Where am I in this wonderful new world?  Having done my course with Felicity, I am so far down the ladder as to be almost unable to see the starting rung.  I have spent a week letting my thoughts settle after the course, and making myself do nothing.  I can see how this work can be done, and I can see that it is so very important, but where on earth do I start?  I am paralysed by the enormity of the task.  How can I, with very little experience, possibly help another to die well?  I know nothing.  I know nothing.  It is the other way round, it is me who will be saying, help me.  I will be saying, will you help me to know what is going on as you die, will you teach me how to do this?  I need to watch and wait, I need to go directly to the dying and learn from them.  I cannot do this work yet, I have much to learn and a long way to go.  So I have decided to start at the beginning.  I need to learn. This new job as a Soul Midwife starts with some training at the front line.  It is fine that I know nothing, it is not fine if I stay like that.  So learn something.  Ask someone.  I am a Soul Midwife in Training.  It is fine to take my time, in fact, it is essential.  Maybe I will learn quickly and set myself up in no time at all.  That would be wonderful;  I cannot think of a more perfect job than that of a Soul Midwife.  And maybe, I find that I do not learn quickly.  Maybe I am someone who needs to sit at the feet of many many different people before I set myself up as a Soul Midwife.  Or perhaps a third option, in that I do a bit of both.  I don't know right now, I have not quite started.

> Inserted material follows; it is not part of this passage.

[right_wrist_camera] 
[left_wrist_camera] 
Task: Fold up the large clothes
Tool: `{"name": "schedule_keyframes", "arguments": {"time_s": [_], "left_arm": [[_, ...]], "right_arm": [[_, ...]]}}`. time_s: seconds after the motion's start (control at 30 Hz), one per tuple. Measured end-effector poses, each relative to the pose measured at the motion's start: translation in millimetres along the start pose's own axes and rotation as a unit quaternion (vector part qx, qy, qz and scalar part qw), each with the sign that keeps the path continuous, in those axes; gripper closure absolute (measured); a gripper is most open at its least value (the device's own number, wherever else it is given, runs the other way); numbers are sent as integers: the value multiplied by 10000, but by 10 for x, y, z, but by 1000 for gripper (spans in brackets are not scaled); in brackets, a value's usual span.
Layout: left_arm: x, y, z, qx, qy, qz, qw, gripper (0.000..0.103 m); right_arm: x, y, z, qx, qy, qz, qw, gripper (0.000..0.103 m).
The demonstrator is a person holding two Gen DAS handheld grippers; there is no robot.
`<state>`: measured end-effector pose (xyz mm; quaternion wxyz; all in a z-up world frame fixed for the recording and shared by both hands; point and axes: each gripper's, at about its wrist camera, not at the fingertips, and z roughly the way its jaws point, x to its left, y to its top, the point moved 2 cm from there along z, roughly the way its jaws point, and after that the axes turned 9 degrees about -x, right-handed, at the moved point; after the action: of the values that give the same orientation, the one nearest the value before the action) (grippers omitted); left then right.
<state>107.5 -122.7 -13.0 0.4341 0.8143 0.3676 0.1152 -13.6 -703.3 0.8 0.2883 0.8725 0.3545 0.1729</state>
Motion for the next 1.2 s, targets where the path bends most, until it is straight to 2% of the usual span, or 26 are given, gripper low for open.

Here is what I have done.  I have contacted the Snowdrop Trust, a charity that cares for children in West Sussex (where I live) with life threatening and terminal illnesses, in their homes.  I have asked to train as a volunteer, as their volunteers are highly trained and supported, and are not expected to do anything medical.  I will, I am told, be doing fun things with the children alongside the Snowdrop Trusts doctors and nurses.  A  lady from the Trust is coming here to my home next week to go through it all with me.  I volunteer already at my local hospice, where my role is to make teas and coffees and listen.  And finally, just as I returned home from the course, I received an email from a lady who I admire tremendously.  She is a highly intelligent, articulate and compassionate speaker on all subjects from palliative care to moral issues in the approaches to dying, legal issues at the end of life to matters around mental health.  I have found her willingness to help me work out how to best produce the A Graceful Death exhibition over the years so helpful and insightful.  Her email, received at 7.30am the morning after I returned from Felicity's course in Dorset, said that quite out of the blue she had been diagnosed with a possible terminal condition, and that everything in her life had been turned on its head.  The most extraordinary thing, she said, is that the tests that found this dreadful illness, were routinely given for something else, and that she still felt very well indeed.  And yet, she is extremely ill, and possibly has not got much time left.  I asked her to come and see me as a friend, not in a professional capacity, and she did.  The following morning she came for breakfast.

She is an extraordinary lady.  It was a wonderful breakfast.  We laughed, we ate, we spoke of life and death.  And here, in my kitchen, is the person who can teach me how to be a Soul Midwife.  She had agreed to talk me through her experiences and to be my teacher.

And finally, as the dust is settling, and I am making more sense of how to move forwards not only as a Soul Midwife but as an artist who is dedicated to producing the A Graceful Death exhibition as an ongoing Artistic contribution to the subject of death and dying and love, I am aware that the most difficult thing to overcome is my own lack of confidence.  One of the bonuses of being a Soul Midwife is the contact with other Soul Midwives.  We seem to care greatly about each other, and to offer a huge amount of support in all ways. I met and made contact with some wonderful people on Felicity's course, and am really, once I get over my confusion, in very good hands indeed.  And that is what I want the people I work with to say of me, that they are in very good hands indeed.